Monday, 14 July 2014

60? It Ain't No Thing.

I made a Big Deal about my 60th birthday, and I’d been making a big deal of it in my head for a few months before that. I thought when I got to 60, I’d be “done” somehow. I would have "made it”, “arrived”, “finished the race”, some damn metaphor with a hint of a promise of ease in it, anyway. Hell, I even considered getting ink, because all the other advice I’d been given back when I got the “don’t get a tattoo” advice turned out to be worthless junk. I didn’t do get the ink, but only because I couldn’t think of something that I would like.

Of course I still have to show up at work, even though I’ve passed the (now optional) retirement age, because my pensions aren’t worth pigeon-crap, and anyway, where else am I going to be surrounded by reasonably attractive women in their mid-20’s - early-30’s?

Turns out that 60 is symbolic of precisely nothing. 20 is the end of your teens; 30 the end of your future; 40 is when you notice you get tired more easily and recover more slowly; 50 is when you notice you have put on a lot of weight. 60 means nothing. It’s either 50 all over again, or it’s just one more day in the continuing fight against weight gain, tiredness, debt, boredom, and housework, a fight you realised some time in your fifties that for your self-respect you had to take on.

The rules changed. Back when who cares, at 60 we could start “Growing old gracefully”. That meant slowing down, putting on weight, no longer trying to figure out what the kids saw in the latest crooners, and spending more time in the garden and on some obscure local committee. It meant slowly disengaging from the mainstream world. If you had a big fat final salary pension from the Government or a previously nationalised industry, you could sod off on cruises and holidays all the time. No-one now has final salary pensions, and as for “growing old gracefully”? Not so much.
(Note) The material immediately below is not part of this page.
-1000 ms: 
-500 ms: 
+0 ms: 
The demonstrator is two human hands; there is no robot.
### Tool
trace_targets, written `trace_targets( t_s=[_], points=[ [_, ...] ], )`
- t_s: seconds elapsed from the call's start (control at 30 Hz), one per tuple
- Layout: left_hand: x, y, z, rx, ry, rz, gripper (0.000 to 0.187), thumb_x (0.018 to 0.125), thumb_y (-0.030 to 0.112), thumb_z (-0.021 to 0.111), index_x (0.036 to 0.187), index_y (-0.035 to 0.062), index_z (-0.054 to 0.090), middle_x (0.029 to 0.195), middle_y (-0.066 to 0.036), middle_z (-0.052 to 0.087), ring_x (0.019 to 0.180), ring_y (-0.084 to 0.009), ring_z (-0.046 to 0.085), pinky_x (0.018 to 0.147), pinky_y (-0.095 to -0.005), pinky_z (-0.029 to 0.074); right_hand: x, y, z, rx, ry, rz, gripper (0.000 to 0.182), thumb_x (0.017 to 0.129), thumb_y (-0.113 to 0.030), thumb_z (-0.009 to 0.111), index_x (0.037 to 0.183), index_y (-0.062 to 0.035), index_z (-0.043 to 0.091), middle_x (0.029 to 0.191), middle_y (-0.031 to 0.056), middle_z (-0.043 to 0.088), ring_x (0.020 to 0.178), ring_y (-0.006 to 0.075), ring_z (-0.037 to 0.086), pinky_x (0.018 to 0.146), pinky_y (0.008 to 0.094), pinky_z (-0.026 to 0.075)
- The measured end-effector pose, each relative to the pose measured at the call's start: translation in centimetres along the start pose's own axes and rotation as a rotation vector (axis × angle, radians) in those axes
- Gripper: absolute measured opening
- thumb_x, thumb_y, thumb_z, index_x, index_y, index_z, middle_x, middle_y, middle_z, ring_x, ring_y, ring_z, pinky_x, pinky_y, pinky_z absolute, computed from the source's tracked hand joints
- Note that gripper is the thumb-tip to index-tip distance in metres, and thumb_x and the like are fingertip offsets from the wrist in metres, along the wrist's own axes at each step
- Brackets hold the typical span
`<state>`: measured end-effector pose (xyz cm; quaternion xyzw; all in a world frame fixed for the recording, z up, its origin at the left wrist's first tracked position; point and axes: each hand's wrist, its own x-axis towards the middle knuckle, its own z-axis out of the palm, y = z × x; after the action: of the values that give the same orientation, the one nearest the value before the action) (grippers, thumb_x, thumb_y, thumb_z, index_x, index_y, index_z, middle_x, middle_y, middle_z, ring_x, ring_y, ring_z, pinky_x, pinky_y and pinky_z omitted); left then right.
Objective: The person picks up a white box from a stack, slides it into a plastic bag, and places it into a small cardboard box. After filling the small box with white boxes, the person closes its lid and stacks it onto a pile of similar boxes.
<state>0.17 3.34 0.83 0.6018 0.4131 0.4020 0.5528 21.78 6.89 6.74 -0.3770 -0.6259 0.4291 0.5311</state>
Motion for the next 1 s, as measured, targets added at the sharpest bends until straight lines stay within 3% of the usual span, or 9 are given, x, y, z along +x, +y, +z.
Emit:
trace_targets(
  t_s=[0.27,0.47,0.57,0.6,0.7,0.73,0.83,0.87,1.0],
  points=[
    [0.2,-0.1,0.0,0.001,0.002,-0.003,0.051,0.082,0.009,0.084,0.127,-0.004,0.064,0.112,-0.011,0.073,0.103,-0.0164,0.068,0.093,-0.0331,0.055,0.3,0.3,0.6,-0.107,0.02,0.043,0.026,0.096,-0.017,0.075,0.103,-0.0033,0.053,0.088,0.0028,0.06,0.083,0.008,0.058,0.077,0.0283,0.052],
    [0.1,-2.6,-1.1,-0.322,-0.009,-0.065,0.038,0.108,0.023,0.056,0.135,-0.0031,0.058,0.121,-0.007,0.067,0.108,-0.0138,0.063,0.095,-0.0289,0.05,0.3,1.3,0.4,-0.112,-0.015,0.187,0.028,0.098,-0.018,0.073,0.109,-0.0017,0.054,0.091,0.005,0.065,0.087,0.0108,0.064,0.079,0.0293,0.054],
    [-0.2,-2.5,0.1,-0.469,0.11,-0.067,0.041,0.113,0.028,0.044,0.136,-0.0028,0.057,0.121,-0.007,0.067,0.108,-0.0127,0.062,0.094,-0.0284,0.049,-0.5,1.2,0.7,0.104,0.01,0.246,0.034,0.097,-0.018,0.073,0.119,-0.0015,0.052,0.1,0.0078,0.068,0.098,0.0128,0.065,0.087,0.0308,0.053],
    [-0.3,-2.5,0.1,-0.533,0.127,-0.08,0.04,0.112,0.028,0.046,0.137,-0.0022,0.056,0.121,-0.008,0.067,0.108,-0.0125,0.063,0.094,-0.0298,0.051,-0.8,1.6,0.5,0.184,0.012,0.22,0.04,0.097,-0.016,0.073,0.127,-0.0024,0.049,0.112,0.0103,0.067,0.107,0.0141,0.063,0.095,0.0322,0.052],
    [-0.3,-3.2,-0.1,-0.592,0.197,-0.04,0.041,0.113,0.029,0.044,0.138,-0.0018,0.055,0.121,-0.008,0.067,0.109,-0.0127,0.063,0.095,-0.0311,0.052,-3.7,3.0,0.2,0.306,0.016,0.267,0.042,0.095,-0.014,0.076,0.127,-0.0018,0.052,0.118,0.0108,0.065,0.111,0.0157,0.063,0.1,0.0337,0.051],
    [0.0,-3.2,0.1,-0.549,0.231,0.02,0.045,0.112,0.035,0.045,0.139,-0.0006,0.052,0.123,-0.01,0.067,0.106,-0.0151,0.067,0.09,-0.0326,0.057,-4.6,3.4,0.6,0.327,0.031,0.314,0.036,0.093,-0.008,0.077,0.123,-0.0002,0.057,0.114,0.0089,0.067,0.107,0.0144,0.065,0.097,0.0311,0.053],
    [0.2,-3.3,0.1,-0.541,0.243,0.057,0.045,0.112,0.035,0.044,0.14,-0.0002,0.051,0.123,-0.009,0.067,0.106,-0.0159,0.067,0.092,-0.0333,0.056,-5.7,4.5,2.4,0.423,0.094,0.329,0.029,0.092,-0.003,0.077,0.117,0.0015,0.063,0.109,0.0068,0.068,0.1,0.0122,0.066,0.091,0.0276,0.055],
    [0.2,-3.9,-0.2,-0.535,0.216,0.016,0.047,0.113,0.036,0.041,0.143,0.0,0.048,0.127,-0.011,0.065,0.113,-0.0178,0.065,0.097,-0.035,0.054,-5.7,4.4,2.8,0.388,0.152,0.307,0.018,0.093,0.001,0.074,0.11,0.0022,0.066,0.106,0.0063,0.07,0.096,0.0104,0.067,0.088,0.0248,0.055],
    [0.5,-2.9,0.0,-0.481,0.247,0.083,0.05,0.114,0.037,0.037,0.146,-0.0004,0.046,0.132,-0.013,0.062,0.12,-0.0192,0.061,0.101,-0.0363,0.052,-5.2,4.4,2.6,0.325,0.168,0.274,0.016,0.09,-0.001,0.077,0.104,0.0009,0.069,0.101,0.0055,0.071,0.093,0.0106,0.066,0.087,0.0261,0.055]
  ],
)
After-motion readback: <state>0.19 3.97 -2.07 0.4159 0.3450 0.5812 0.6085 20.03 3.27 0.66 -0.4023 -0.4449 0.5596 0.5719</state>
Our pensions are worth nothing, so we have to carry on working. And not in the back of the supermarket either. Mainstream work. Where the superior education and grounding in the fundamentals we got at proper schools give us - still! - an advantage over all but the smartest of the kids. It’s not acceptable to put on weight, lose muscle tone, wallow in bygone pop culture, decry the changing world, or dress shabbily.

“Growing old gracefully” might mean lifting less at the end of the year than at the start, but we’re still going to be lifting. We don’t have to know what’s in the pop charts, but we still keep discovering new music (or old music for the first time). The same goes for movies, fiction, philosophy, history, art and whatever else. We have to keep on learning work-related skills, partly to stay ahead of the kids, and because that’s what people who respect their skills do. I don’t keep up with the latest social networking apps, but I do keep up with the software I use to do what I do. A cute early-twenty-something at work said, as part of a discussion about age eligibility for our products “60 isn’t old anymore”.

Well, she’s half-right. Turns out 60 isn’t old for me. But then I’m still working in a mainstream job, with bright peppy kids half my age, and they think I’m some kind of guru. There are men twenty years younger in worse physical condition lifting less than me in my gym. I can get away with wearing closer-cut clothes than almost all men of my age. And of course, I’m single, and live alone. This is much better at sixty than your forty-year-old self thinks it will be. In fact, it’s close to awesome - or it can be, WHEN I make good use of it.